• AIM OF THE TASK:
Copy out the entire listing word for word.

• DATA EXCERPT:
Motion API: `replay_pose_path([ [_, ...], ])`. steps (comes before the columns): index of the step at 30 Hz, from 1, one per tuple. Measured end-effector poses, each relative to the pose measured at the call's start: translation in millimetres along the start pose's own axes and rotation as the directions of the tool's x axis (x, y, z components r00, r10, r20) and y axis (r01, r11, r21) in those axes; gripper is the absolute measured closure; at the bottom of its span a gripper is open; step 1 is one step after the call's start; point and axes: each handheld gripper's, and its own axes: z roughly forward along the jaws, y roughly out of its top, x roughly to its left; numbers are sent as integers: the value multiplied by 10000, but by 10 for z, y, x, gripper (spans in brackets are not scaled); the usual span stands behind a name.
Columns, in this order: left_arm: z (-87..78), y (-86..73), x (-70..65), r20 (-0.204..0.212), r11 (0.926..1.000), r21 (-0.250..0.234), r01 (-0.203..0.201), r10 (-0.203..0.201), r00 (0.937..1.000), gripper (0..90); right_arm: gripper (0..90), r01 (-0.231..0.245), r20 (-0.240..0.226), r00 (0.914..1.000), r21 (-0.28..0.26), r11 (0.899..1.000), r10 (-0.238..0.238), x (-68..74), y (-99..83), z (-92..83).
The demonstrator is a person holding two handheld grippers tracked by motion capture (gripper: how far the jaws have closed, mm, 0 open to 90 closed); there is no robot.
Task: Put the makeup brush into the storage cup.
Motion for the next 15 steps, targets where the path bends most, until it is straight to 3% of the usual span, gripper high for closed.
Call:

• WRITTEN SOLUTION:
Motion API: `replay_pose_path([ [_, ...], ])`. steps (comes before the columns): index of the step at 30 Hz, from 1, one per tuple. Measured end-effector poses, each relative to the pose measured at the call's start: translation in millimetres along the start pose's own axes and rotation as the directions of the tool's x axis (x, y, z components r00, r10, r20) and y axis (r01, r11, r21) in those axes; gripper is the absolute measured closure; at the bottom of its span a gripper is open; step 1 is one step after the call's start; point and axes: each handheld gripper's, and its own axes: z roughly forward along the jaws, y roughly out of its top, x roughly to its left; numbers are sent as integers: the value multiplied by 10000, but by 10 for z, y, x, gripper (spans in brackets are not scaled); the usual span stands behind a name.
Columns, in this order: left_arm: z (-87..78), y (-86..73), x (-70..65), r20 (-0.204..0.212), r11 (0.926..1.000), r21 (-0.250..0.234), r01 (-0.203..0.201), r10 (-0.203..0.201), r00 (0.937..1.000), gripper (0..90); right_arm: gripper (0..90), r01 (-0.231..0.245), r20 (-0.240..0.226), r00 (0.914..1.000), r21 (-0.28..0.26), r11 (0.899..1.000), r10 (-0.238..0.238), x (-68..74), y (-99..83), z (-92..83).
The demonstrator is a person holding two handheld grippers tracked by motion capture (gripper: how far the jaws have closed, mm, 0 open to 90 closed); there is no robot.
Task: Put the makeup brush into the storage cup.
Motion for the next 15 steps, targets where the path bends most, until it is straight to 3% of the usual span, gripper high for closed.
Call:

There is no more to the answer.